Hi, it’s Nicolas from The Family. Today, I’m announcing the launch of my new practice: executive sparring. Read along and contact me if you’re interested 👇
1/ My cofounder Oussama Ammar and I met 10 years ago, in 2010. We were both the CEOs of our respective startups at the time. Sébastien Romelot, then an investment banker with Lazard (and now the CEO of Phenix Groupe, a fascinating company in outdoor media), was a shareholder in both our companies, and he thought Oussama and I would get along well. The three of us met for lunch at a restaurant near Place de la Madeleine in Paris, and off we went. I must say Sébastien made the right call!
At first, Oussama and I only interacted sporadically, exchanging news about our respective businesses. But then he left his position as CEO and settled in Silicon Valley, where he focused on advising corporate executives interested in innovation and angel investing in local startups. Each time he came back to Paris, I would learn more about how entrepreneurship was done in Silicon Valley. Oussama even ended up investing a small amount in my startup. Then, in 2012, I, too, left my position as CEO.
This is when our relationship started to intensify. We would meet once or twice a week for long lunches at Les Éditeurs, a restaurant in the beautiful Odéon quarter. We wanted to partner up and explored founding an investment firm together. We worked on the thesis, the positioning, the kind of assets we had in mind, and we lamented how far behind the Paris startup ecosystem was at the time.

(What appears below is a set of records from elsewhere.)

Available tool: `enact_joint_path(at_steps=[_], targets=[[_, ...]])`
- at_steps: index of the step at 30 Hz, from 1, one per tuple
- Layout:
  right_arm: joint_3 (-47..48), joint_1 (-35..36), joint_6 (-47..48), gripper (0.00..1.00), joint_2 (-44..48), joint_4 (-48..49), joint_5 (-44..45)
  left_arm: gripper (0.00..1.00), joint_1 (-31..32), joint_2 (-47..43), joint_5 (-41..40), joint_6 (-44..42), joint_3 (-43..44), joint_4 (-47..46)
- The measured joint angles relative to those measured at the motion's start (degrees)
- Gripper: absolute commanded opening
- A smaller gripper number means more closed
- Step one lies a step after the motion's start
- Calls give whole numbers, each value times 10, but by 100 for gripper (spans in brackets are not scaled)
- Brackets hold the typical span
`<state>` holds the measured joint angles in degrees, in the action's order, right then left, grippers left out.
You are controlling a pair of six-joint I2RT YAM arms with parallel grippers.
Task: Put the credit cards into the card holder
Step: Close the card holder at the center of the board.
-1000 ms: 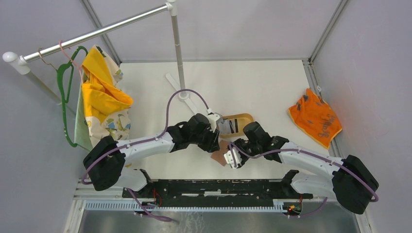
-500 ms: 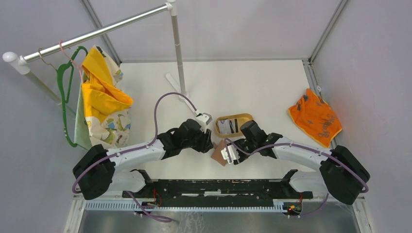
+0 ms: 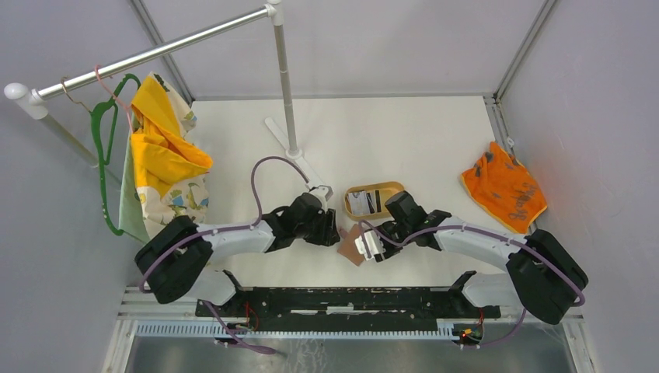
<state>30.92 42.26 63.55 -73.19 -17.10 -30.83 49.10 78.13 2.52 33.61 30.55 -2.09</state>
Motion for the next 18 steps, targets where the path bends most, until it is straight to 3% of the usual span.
enact_joint_path(at_steps=[2, 5, 7, 15, 18], targets=[[0, 0, 4, 47, 1, -4, -3, 43, -5, 32, 10, 0, 17, -8], [0, -5, 6, 47, 5, -13, -11, 16, -11, 70, 37, -3, 50, -21], [0, -10, 8, 47, 10, -22, -18, 5, -14, 97, 57, -11, 77, -30], [0, -55, 7, 48, 64, -38, -44, 2, -17, 186, 176, -59, 159, -62], [0, -83, -2, 49, 91, -34, -59, 10, -16, 222, 223, -79, 198, -67]])
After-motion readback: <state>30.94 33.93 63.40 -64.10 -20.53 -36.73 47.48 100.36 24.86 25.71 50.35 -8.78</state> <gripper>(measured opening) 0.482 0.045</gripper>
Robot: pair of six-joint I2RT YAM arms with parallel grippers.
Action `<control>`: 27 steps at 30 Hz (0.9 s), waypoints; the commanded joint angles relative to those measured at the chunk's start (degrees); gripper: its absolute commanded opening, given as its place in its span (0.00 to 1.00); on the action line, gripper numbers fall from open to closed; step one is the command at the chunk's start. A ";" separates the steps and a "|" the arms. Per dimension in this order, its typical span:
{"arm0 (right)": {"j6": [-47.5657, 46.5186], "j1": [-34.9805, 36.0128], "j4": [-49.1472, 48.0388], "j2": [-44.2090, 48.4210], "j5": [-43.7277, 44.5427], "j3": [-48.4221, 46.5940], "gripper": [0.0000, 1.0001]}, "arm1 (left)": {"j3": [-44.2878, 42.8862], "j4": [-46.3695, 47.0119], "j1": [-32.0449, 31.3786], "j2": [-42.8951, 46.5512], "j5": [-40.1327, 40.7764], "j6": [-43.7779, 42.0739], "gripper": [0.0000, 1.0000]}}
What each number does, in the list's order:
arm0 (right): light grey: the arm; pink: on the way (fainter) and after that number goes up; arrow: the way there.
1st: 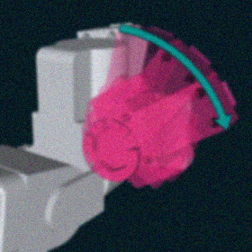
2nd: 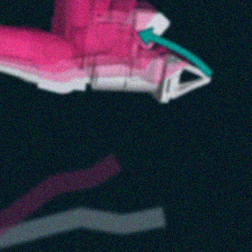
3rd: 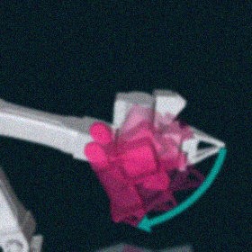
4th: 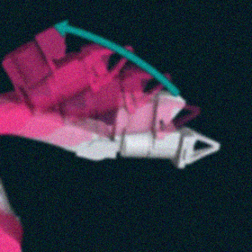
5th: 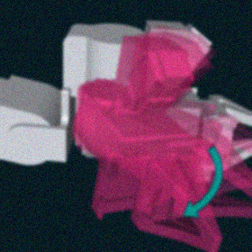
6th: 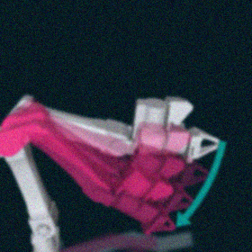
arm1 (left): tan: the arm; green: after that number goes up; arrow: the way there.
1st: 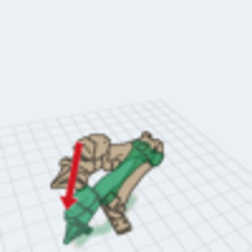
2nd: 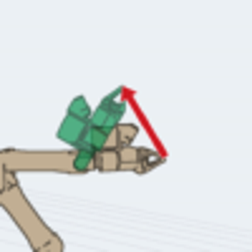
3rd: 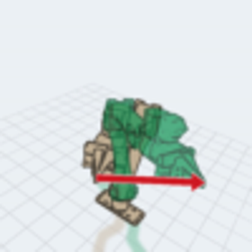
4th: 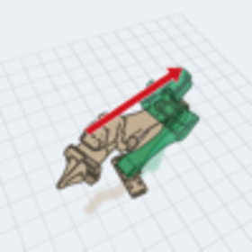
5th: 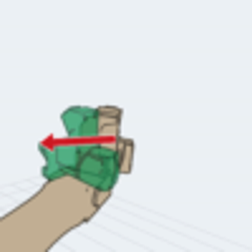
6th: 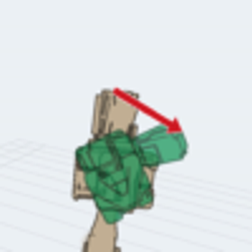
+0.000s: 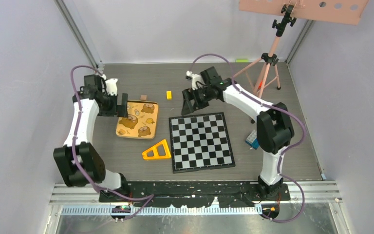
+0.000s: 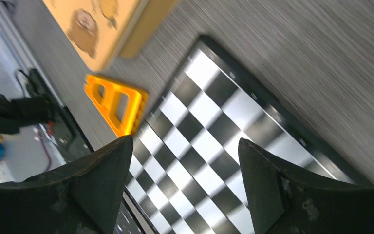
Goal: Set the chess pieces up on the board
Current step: Adjust the chessboard at the center of the board, then pick up the lid from the storage box.
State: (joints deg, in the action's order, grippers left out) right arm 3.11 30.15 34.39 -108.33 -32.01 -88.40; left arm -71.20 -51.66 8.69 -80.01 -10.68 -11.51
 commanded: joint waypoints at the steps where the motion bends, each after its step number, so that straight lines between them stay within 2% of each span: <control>1: 15.47 3.74 -15.61 -5.24 -4.11 -4.27 0.85 | -3.60 0.72 3.54 -5.91 -10.72 5.16 1.00; 4: 22.52 6.37 -22.53 -8.94 -5.02 -6.97 0.85 | -2.72 4.05 3.59 -7.59 -12.27 7.81 0.99; 7: 26.37 8.35 -25.46 -14.10 -5.97 -9.51 0.85 | -1.61 7.36 3.62 -7.96 -11.74 9.83 0.99; 11: 35.48 8.76 -32.77 -20.63 -9.45 -11.56 0.83 | -0.80 8.90 3.62 -8.28 -11.65 10.80 0.98; 14: 38.90 9.17 -36.32 -24.85 -11.95 -13.33 0.81 | 0.59 9.72 3.57 -7.68 -11.88 10.35 0.98; 27: 48.87 10.18 -46.41 -27.11 -16.99 -12.61 0.73 | 5.80 11.63 3.62 -7.72 -14.80 9.50 0.93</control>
State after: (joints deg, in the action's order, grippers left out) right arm 47.18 39.72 -5.58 -136.64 -46.44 -100.03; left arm -66.46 -42.37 12.34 -88.90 -22.44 -1.91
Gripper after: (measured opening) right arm 0.752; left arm 0.943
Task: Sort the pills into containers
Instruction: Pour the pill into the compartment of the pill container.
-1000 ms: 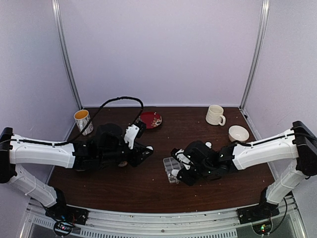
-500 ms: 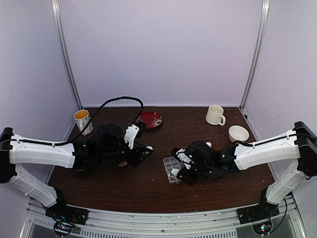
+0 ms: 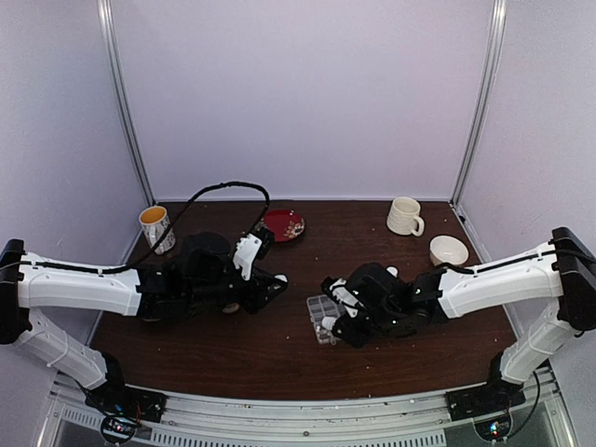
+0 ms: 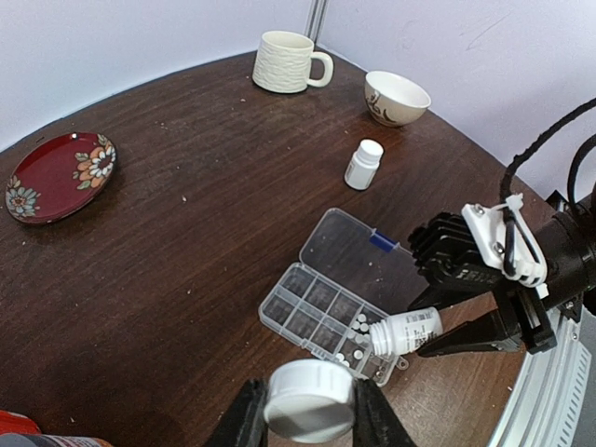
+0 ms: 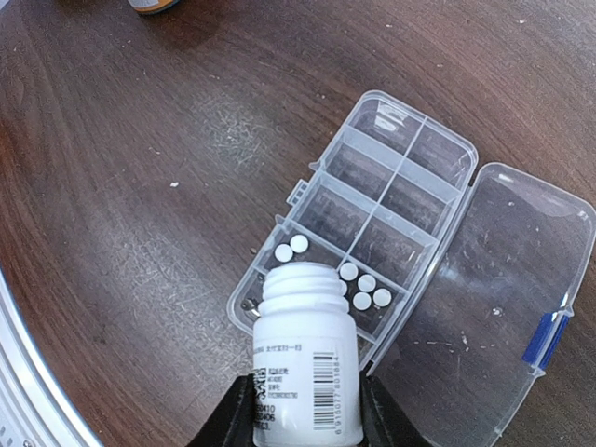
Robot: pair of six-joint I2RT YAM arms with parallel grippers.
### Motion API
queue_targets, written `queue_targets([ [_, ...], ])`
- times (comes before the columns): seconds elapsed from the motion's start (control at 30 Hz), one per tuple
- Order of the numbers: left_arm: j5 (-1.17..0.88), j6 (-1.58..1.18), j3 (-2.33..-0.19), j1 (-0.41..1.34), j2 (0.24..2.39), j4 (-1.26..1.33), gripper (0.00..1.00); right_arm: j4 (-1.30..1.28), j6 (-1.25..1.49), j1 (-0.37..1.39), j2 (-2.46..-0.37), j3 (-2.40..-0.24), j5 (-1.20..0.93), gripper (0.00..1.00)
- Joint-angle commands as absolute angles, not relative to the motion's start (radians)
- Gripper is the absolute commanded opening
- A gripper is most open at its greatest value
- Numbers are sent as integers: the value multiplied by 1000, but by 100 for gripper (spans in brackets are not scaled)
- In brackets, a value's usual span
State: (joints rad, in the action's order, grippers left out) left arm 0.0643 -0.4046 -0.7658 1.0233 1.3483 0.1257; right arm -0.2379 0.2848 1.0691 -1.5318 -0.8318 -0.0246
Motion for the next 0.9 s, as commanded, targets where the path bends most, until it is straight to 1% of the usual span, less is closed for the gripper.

2/ My work with Oussama always followed a well-defined pattern. Building on what was said at our previous lunch, I would sift through my nascent database of interesting articles stored on Evernote (I had probably 2-3,000 of them at the time—now it’s north of 35,000), and I would contribute with ideas, precedents, comparables, objections. Oussama would digest it all in real time, and then bring us toward the next iteration. This was one of the many streams that led to our founding The Family the following year (another was obviously Oussama meeting our co-founder Alice Zagury).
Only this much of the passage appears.